At first glance, these conclusions may appear contrary to those of Wagner and Adrian (2009), who, based on the same data and type of analysis, concluded that “the incidence of cyanobacterial blooms will certainly increase in many lakes under future climate scenarios”. In fact, we show that the critical thresholds of thermal stratification which Wagner and Adrian (2009) extracted from multi-decadal records are useful to explain observations in single extreme years. However, our results also indicate that if past heat waves are indeed harbingers of future climate warming, these critical thresholds will not necessarily be exceeded more often in a warmer world. By investigating short-term meteorological conditions, we determined that low wind speed may be more important than high air temperature in explaining stratified conditions in the studied lake. Hence, if wind patterns were to change in the future such that the critical intensity and duration of thermal stratification were not reached more often, the risk of cyanobacterial blooms would not increase despite warming. Wagner and Adrian (2009) base their conclusions on the assumption that thermal stratification will most likely intensify in a warmer world. We do not disagree in principle, but specify their conclusions by emphasizing the decisive role of short-term meteorological variability.

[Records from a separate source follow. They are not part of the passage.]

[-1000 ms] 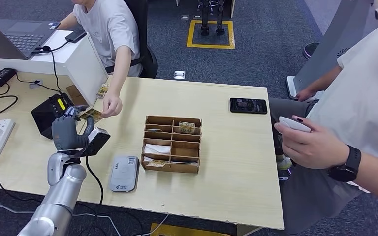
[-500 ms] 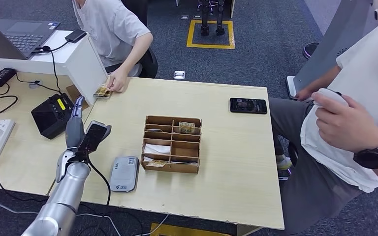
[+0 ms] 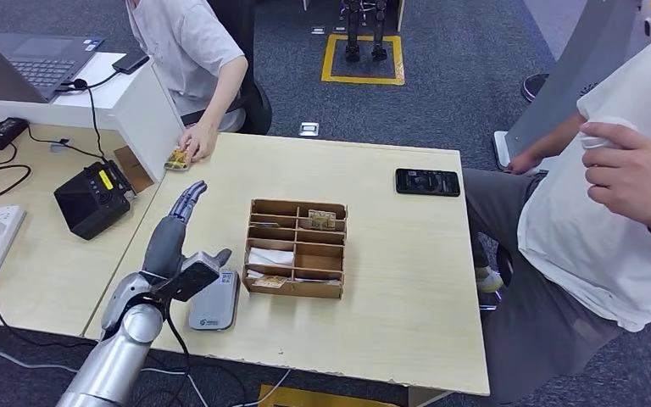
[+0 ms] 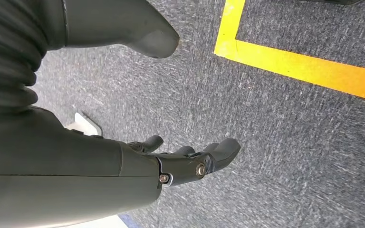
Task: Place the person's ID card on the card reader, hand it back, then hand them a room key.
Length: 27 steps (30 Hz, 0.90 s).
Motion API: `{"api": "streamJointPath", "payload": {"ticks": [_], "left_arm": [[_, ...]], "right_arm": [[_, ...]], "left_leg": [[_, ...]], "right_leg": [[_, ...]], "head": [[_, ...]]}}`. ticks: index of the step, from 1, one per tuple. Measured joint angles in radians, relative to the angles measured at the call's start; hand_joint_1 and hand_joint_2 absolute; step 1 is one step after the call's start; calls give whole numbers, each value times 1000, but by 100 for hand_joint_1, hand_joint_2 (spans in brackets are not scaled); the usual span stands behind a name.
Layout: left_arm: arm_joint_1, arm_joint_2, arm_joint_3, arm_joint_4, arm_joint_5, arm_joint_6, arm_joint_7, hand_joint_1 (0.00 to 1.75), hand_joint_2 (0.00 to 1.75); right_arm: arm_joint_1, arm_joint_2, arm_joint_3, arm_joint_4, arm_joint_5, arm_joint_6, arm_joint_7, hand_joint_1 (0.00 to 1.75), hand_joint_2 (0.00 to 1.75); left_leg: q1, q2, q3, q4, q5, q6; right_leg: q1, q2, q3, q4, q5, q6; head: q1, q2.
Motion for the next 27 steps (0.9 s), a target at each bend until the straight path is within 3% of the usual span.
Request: {"api": "streamJointPath", "payload": {"ticks": [7,15,27], "left_arm": [[64,12,-137,-171,-224,162,70,0,175],[71,26,-213,-200,-503,345,189,0,175],[44,30,-262,-139,-585,360,244,0,175]], "right_arm": [[2,0,-11,0,0,-1,2,0,175],[2,0,-15,0,7,-3,4,0,175],[2,0,-15,0,9,-4,7,0,175]], "left_leg": [[0,0,0,0,0,0],[0,0,0,0,0,0],[0,0,0,0,0,0]], "right_leg": [[0,0,0,0,0,0],[0,0,0,0,0,0],[0,0,0,0,0,0]], "head": [[0,0],[0,0],[0,0]]}}
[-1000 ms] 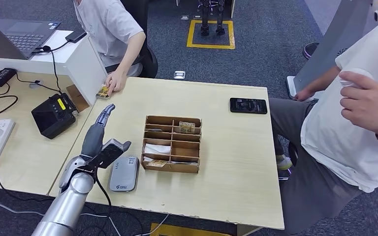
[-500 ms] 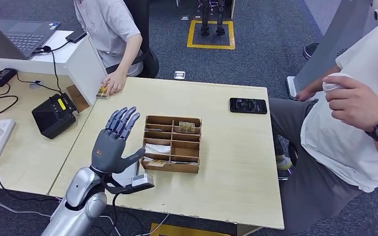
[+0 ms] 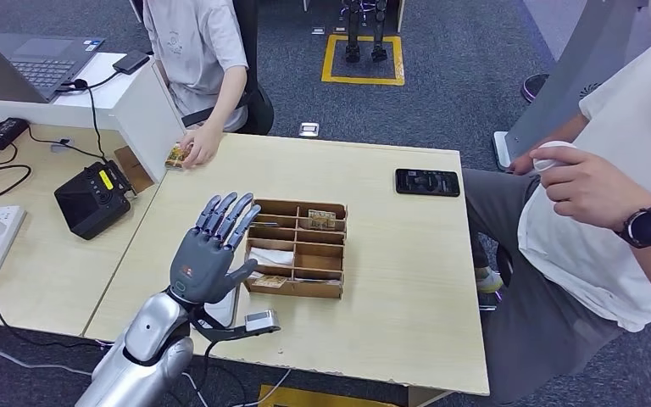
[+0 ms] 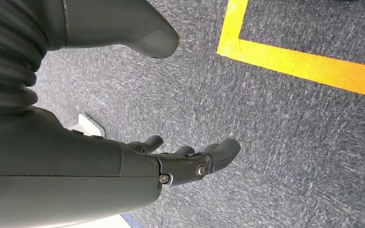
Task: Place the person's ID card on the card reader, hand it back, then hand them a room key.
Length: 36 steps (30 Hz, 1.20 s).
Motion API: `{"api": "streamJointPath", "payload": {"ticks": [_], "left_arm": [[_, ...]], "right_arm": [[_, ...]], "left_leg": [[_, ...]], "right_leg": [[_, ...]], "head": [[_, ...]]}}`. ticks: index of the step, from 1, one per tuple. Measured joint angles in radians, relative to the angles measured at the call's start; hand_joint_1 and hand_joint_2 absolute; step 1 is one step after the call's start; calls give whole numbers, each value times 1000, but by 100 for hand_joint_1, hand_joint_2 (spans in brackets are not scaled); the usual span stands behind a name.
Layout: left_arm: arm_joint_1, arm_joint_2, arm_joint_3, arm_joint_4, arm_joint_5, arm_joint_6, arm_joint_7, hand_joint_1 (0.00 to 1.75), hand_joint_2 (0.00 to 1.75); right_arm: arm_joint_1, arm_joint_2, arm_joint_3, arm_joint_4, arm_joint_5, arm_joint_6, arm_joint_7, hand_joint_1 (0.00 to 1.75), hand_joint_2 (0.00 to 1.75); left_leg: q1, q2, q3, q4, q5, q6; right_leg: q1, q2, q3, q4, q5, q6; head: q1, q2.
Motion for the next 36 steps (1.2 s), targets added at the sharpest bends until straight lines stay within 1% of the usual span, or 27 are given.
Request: {"api": "streamJointPath", "payload": {"ticks": [8,12,21,32,36], "left_arm": [[-46,1,-29,98,-6,-32,26,0,175],[-76,0,-38,156,-26,-34,56,0,175],[-132,-1,-40,240,-17,-39,74,0,175],[-151,-2,-40,293,18,-56,76,0,175],[-152,-2,-40,307,48,-93,60,0,175]], "right_arm": [[0,0,0,0,3,-1,-4,0,175],[0,0,0,0,13,-1,-2,0,175],[-1,0,0,0,13,-7,-10,0,175],[-1,0,0,0,14,-8,-8,0,175],[-1,0,-1,0,14,-9,-8,0,175]], "left_leg": [[0,0,0,0,0,0],[0,0,0,0,0,0],[0,0,0,0,0,0],[0,0,0,0,0,0],[0,0,0,0,0,0]], "right_leg": [[0,0,0,0,0,0],[0,0,0,0,0,0],[0,0,0,0,0,0],[0,0,0,0,0,0],[0,0,0,0,0,0]], "head": [[0,0],[0,0],[0,0],[0,0],[0,0]]}}
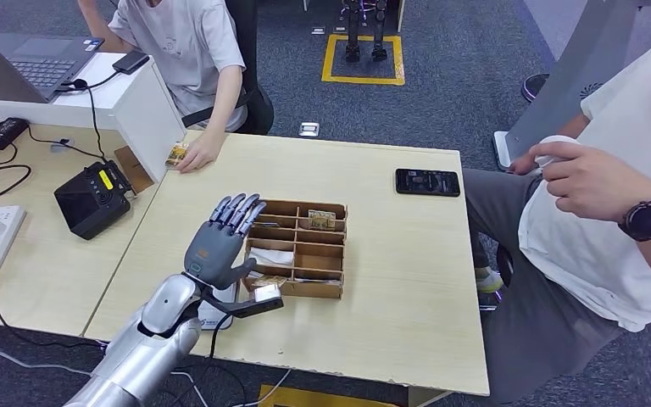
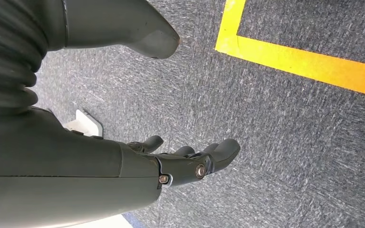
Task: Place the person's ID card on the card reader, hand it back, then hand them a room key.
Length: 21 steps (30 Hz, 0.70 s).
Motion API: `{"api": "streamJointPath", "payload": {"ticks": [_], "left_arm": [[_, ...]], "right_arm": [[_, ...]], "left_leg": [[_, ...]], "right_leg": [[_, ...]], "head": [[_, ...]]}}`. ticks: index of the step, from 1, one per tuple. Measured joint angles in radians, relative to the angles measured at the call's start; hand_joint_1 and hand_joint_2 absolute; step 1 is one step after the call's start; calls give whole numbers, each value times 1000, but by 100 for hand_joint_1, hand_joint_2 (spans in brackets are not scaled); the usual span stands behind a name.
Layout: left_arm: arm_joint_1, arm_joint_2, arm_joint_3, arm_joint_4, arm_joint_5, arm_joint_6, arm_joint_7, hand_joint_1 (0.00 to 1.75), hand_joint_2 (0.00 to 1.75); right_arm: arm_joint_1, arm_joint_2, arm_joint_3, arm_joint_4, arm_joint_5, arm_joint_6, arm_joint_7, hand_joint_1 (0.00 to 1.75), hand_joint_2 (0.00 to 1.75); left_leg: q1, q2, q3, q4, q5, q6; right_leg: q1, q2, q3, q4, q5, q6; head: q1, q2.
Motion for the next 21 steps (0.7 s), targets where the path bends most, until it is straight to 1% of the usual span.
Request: {"api": "streamJointPath", "payload": {"ticks": [5,12,17,21], "left_arm": [[-14,6,0,2,80,-85,-41,0,175],[-19,22,0,-17,113,-132,-58,0,175],[-18,43,-3,-60,173,-208,-72,0,175],[-17,61,-10,-106,199,-234,-77,0,175]], "right_arm": [[0,0,-2,0,0,-1,-2,0,175],[0,0,-2,0,0,0,-2,0,175],[0,0,-3,0,-1,0,-3,0,175],[0,0,-5,0,0,0,-3,0,175]], "left_leg": [[0,0,0,0,0,0],[0,0,1,0,0,0],[0,0,0,0,0,0],[0,0,0,0,0,0]], "right_leg": [[0,0,1,0,0,0],[0,0,1,0,0,0],[0,0,1,0,0,0],[0,0,1,0,0,0]], "head": [[0,0],[0,0],[0,0],[0,0]]}}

Hence, our results caution against concluding on climate change being a catalyst of cyanobacterial blooms solely based on summer averages of meteorological variables only. Any meaningful assessment of the future risk of cyanobacterial blooms in polymictic lakes requires detailed projections of short-term weather variability and a knowledge of critical environmental thresholds. Validating these critical thresholds with other long-term records is an exciting prospect for further research that will ultimately improve our ability to foresee lake–ecosystem responses to climate change.